🤖 AI Summary
Long-video understanding faces challenges in temporal modeling, strong contextual dependency, and coarse-grained event localization. Method: We introduce LongViTU—the first large-scale instruction-tuning dataset for long videos—comprising 121K QA pairs from 900 hours of video. It features a hierarchical tree-structured video representation and a self-correcting QA generation mechanism, enabling explicit timestamp annotation, an average context length of 4.6 minutes, and multi-dimensional reasoning (e.g., causal, planning, commonsense). We also establish the first instruction-following evaluation benchmark tailored for streaming long videos. Results: The LongVU model, supervised fine-tuned on LongViTU, achieves +12.0% improvement on our in-distribution benchmark and +1.6% average gain across out-of-distribution benchmarks (EgoSchema, VideoMME, WorldQA, OpenEQA). GPT-4 human evaluation scores (49.9–52.3) confirm the task’s high difficulty and LongViTU’s strong generalization capability.
📝 Abstract
This paper introduce LongViTU, a large-scale (~121k QA pairs, ~900h videos), automatically generated dataset for long-form video understanding.
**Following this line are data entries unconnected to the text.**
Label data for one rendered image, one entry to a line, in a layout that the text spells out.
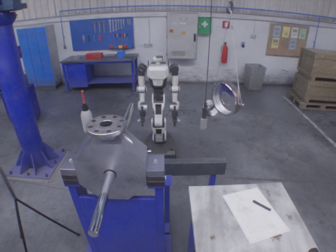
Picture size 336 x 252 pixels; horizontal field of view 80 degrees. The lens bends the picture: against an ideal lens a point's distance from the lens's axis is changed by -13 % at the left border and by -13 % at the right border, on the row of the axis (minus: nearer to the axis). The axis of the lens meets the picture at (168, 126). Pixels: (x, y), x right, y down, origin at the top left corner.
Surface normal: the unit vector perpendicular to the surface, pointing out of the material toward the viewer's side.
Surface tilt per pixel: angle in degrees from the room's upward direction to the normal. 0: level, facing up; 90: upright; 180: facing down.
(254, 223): 0
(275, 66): 90
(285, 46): 90
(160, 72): 90
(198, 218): 0
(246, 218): 0
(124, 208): 90
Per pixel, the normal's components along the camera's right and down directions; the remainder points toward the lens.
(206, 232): 0.00, -0.88
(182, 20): -0.01, 0.48
We developed a systematic approach that organizes videos into a hierarchical tree structure and incorporates self-revision mechanisms to ensure high-quality QA pairs. Each QA pair in LongViTU features: 1) long-term context (average certificate length of 4.6 minutes); 2) rich knowledge and condensed reasoning (commonsense, causality, planning, etc.); and 3) explicit timestamp labels for relevant events. LongViTU also serves as a benchmark for instruction following in long-form and streaming video understanding. We evaluate the open-source state-of-the-art long video understanding model, LongVU, and the commercial model, Gemini-1.5-Pro, on our benchmark. They achieve GPT-4 scores of 49.9 and 52.3, respectively, underscoring the substantial challenge posed by our benchmark. Further supervised fine-tuning (SFT) on LongVU led to performance improvements of 12.0% on our benchmark, 2.2% on the in-distribution (ID) benchmark EgoSchema, 1.0%, 2.2% and 1.2% on the out-of-distribution (OOD) benchmarks VideoMME (Long), WorldQA and OpenEQA, respectively. These outcomes demonstrate LongViTU's high data quality and robust OOD generalizability.